Tugas seorang Imam dalam hal ini adalah memikul urusan rakyat dengan memenuhi
semua hak mereka.”[1]
Walhasil, seorang
pemimpin harus selalu menyadari bahwa kekuasaan
yang digenggamnya tidak boleh diperuntukkan untuk hal-hal yang bertentangan
dengan syari’at, misalnya untuk memperkaya diri, mendzalimi, maupun untuk
mengkhianati rakyatnya. Namun, kekuasaan
itu ia gunakan untuk mengatur urusan rakyat sesuai dengan aturan-aturan Allah
SWT.
Kepemimpinan di dalam Islam bersifat manusiawi.
Artinya, seorang pemimpin bukanlah orang yang bebas dari dosa dan kesalahan. Ia
bisa salah dan lupa, alias tidak ma’shum (terbebas dari dosa). Untuk itu,
syarat kepemimpinan di dalam Islam bukanlah kema’shuman
akan tetapi keadilan. Dengan kata lain, seorang pemimpin tidak harus ma’shum
(bahkan tidak boleh menyakini ada pemimpin yang ma’shum), akan tetapi cukup
memiliki sifat adil.
Adil adalah orang yang
terkenal konsisten dalam menjalankan agamanya (bertaqwa dan menjaga
kehormatan).
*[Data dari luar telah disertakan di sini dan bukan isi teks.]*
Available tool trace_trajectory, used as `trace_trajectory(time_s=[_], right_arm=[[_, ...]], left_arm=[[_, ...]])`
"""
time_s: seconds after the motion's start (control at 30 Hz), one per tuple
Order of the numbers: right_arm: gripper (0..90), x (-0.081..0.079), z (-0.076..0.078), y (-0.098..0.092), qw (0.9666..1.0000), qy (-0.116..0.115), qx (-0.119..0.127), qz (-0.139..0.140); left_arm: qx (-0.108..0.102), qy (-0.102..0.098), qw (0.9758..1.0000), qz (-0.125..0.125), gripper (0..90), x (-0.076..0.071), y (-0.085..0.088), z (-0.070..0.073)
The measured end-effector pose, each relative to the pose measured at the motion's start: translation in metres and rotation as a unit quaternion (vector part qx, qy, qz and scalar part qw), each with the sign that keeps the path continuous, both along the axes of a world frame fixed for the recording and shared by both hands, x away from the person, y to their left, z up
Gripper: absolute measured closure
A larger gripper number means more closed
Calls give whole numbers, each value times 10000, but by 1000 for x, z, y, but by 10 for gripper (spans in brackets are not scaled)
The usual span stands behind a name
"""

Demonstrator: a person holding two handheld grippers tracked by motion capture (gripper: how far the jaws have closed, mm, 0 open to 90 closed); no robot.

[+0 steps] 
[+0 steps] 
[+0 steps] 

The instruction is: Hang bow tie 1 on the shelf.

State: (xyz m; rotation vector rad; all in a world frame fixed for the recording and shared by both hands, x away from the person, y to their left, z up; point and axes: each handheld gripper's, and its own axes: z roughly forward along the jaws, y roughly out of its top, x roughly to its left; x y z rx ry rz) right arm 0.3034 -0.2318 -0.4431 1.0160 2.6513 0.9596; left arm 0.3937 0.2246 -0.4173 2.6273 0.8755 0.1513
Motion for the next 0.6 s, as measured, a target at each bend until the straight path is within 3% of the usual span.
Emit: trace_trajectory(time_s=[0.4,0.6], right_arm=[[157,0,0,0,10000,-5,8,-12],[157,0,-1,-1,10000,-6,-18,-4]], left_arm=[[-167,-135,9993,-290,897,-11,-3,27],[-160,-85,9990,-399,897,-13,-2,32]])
Orang yang fasiq —lawan dari sifat adil—tidak boleh menjadi
seorang pemimpin atau penguasa.
Allah SWT berfirman:
وَأَشْهِدُوا ذَوَيْ عَدْلٍ مِنْكُمْ
“Hendaknya menjadi
saksi dua orang yang adil dari kamu sekalian.” (TQS. ath-Thalâq [65]: 2).
Seorang penguasa
(khalifah)
memiliki kedudukan yang lebih tinggi dibandingkan dengan para saksi. Jika saksi
saja diharuskan memiliki sifat adil, lebih-lebih lagi seorang pemimpin (khalifah).
Walhasil, seorang pemimpin harus memiliki sifat adil, dan tidak harus ma’shum.
Inilah beberapa kaedah
penting yang perlu diperhatikan oleh setiap pemimpin dan penguasa.
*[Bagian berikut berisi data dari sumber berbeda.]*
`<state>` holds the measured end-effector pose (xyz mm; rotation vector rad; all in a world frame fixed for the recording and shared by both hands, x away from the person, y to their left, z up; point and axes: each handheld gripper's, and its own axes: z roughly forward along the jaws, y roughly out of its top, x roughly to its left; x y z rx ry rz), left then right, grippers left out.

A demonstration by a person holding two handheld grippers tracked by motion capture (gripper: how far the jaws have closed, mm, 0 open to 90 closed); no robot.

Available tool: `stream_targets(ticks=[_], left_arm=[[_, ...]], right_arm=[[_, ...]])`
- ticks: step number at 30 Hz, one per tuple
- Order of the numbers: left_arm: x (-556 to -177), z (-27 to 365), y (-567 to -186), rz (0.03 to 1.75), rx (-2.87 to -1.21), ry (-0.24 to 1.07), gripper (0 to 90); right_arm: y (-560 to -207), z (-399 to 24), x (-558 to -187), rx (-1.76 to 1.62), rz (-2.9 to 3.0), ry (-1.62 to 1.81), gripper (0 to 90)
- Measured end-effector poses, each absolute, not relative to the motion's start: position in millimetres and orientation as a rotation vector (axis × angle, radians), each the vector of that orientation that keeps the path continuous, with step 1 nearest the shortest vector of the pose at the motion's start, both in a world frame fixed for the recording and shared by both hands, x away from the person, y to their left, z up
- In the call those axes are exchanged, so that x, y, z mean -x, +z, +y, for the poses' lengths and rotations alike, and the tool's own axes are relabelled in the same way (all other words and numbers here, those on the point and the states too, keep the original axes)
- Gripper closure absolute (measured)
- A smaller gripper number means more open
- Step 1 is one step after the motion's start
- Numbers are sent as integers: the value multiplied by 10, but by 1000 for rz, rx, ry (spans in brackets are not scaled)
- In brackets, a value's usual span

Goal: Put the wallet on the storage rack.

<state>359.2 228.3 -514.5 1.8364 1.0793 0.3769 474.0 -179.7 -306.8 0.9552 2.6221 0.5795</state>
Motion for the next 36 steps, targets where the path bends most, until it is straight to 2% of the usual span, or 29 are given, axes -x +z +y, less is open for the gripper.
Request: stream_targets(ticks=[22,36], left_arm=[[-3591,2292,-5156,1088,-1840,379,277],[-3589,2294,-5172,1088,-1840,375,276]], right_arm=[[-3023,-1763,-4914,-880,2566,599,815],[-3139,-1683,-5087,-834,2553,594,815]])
Siapa saja yang memperhatikan kaedah-kaedah ini, ia akan menjadi seorang
pemimpin yang berhasil dan dicintai oleh orang-orang yang dipimpinnya.
Sebaliknya, siapa saja yang mengabaikan kaedah-kaedah ini, dirinya tidak akan
mungkin berhasil menjadi pemimpin berwibawa yang dicintai dan dipatuhi
rakyatnya.
Kepemimpinan Ditegakkan
Untuk Menerapkan hukum
Allah
Islam telah mewajibkan penguasa
untuk menjalankan roda pemerintahan
berdasarkan Kitabullah dan sunnah
Rasulullah. Sebab, kekuasaan
itu disyariatkan untuk menegakkan dan menerapkan hukum-hukum
Allah swt. kekuasaan
dan pemerintahan
tidak disyariatkan semata-mata untuk menciptakan kemashlahatan di tengah-tengah
masyarakat, akan tetapi, ditujukan untuk melaksanakan hukum-hukum
Allah swt. Untuk itu, setiap persoalan harus dipecahkan berlandasarkan hukum
Allah.
Islam juga memberi hak
kepada penguasa
untuk melakukan ijtihad, menggali hukum-hukum
dari dua sumber hukum
tersebut. Islam
melarang penguasa
mempelajari (untuk diterapkan) aturan-aturan selain Islam, atau mengambil
sesuatu selain dari Islam.
hukum
yang diberlakukan untuk mengatur urusan kenegaraan dan rakyat, hanyalah hukum
yang bersumber dari Al-Kitab dan Al-sunnah.
Bukti yang menunjukkan hal ini sangatlah banyak, diantaranya adalah firman
Allah swt berikut ini;
“Barangsiapa yang tidak
memutuskan perkara menurut apa yang diturunkan Allah, maka mereka itu adalah
orang-orang yang kafir.” ]TQS Al Maidah (5): 44].
“Barangsiapa tidak
memutuskan perkara menurut apa yang diturunkan Allah, maka mereka itu adalah
orang-orang yang fasik.” [TQS Al Maidah (5):47].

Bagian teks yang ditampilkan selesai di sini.